Drug Testing Laws for Reasonable Suspicion

The law states that employees’ drug testing is permissible if there is a “reasonable suspicion” of drug use. There has been a lot of controversy about this issue because some people believe it violates privacy laws and can create unnecessary roadblocks for those who were once addicted but now sober.

Medical Marijuana Laws

According to the Cannabis and Employment Laws, employers cannot consider medical cannabis use or positive drug test results when hiring or firing employees. However, this only applies if:

  • the employee isn’t bringing his medical cannabis to work;
  • isn’t in a safety-sensitive job where impairment might endanger others;
  • isn’t working in a federally-related job.

For more information on State Medical Marijuana Laws, visit this website.

Americans With Disabilities Act (ADA) of 1990

The Americans with Disabilities Act of 1990 (ADA) provides protections for people who have disabilities. It prohibits employers, government agencies, and several businesses from discriminating against people with mental and physical disabilities. 

In this regard, drug testing requirements can be discriminatory when they exclude someone from employment due to their disability. Employers cannot require an employee to take a drug test before hiring them if doing so will violate either the Americans with Disability Act or other federal law such as Title VII of the Civil Rights Act of 1964.

Under the ADA terms:

  • A history of substance abuse should not affect an employer’s decision to fire, refuse to hire, or promote an employee.
  • On the other hand, enrolling in a drug or alcohol rehab program is not enough grounds to fire, refuse to hire, or promote an employee. 

The Family and Medical Leave Act of 1993 (FMLA)

The Family and Medical Leave Act of 1993 (FMLA) is a federal law that requires employers to provide up to 12 weeks of unpaid leave annually for certain family and medical reasons. If an employer has fifty or more employees, the FMLA also entitles eligible employees up to 12 workweeks of job-protected leave in any given year. The United States Department of Labor provides information on state laws for paid sick time at

Qualified employees may use their leave to deal with substance use disorders and related problems, including:

  • Treatment of drug or alcohol addiction
  • Treatment of another physical illness or incapacity related to substance use (such as kidney failure)
  • Caring for a close family member who is undergoing treatment for these conditions

FMLA also prohibits employers from retaliating against workers who request FMLA leave. For example, an employer cannot demote, fire, or refuse promotion to an employee simply because that employee takes 12 weeks off to treat a substance use disorder. Employers also are prohibited from taking any action against workers who request time off to care for addicted family members. For more information, visit the Department of Labor’s (DOL) FMLA guide.

Random Drug Testing Laws

There are some policies that restrict who can be tested for drugs and how often they can do so.
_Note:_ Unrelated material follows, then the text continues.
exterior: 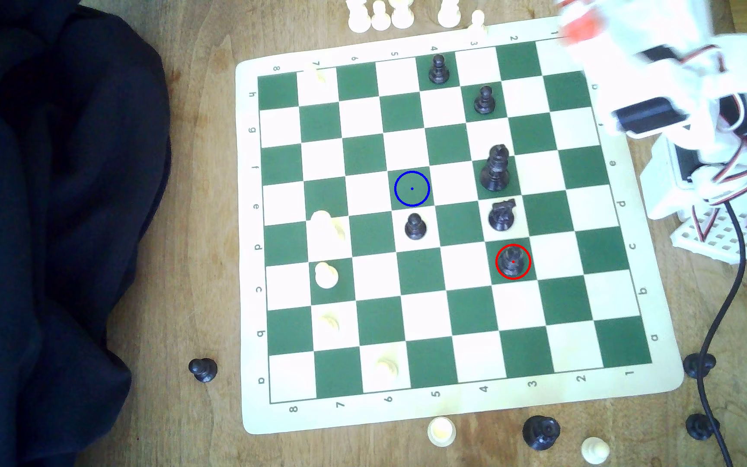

For example, employers cannot screen employees without first providing them with written notice of their intent to conduct a random drug test. They should also specify the reasons for doing so and any consequences the employee may face if he or she refuses to submit to testing. 

Additionally, state laws vary from each other; California has outlawed all random drug testing while Florida requires an employer to “have reasonable suspicion” before conducting a drug test on an employee even though refusing would result in termination depending on company policy.

Can employees challenge drug test results?

Yes. Employees can challenge drug test results if they disagree with them. If you are an employer, it is essential to remember that employees have a right to question and dispute their drug testing results, even if they had previously agreed to take the test. With this in mind, you should create a procedure for challenging tests before administering them so that your employees cannot challenge your policies.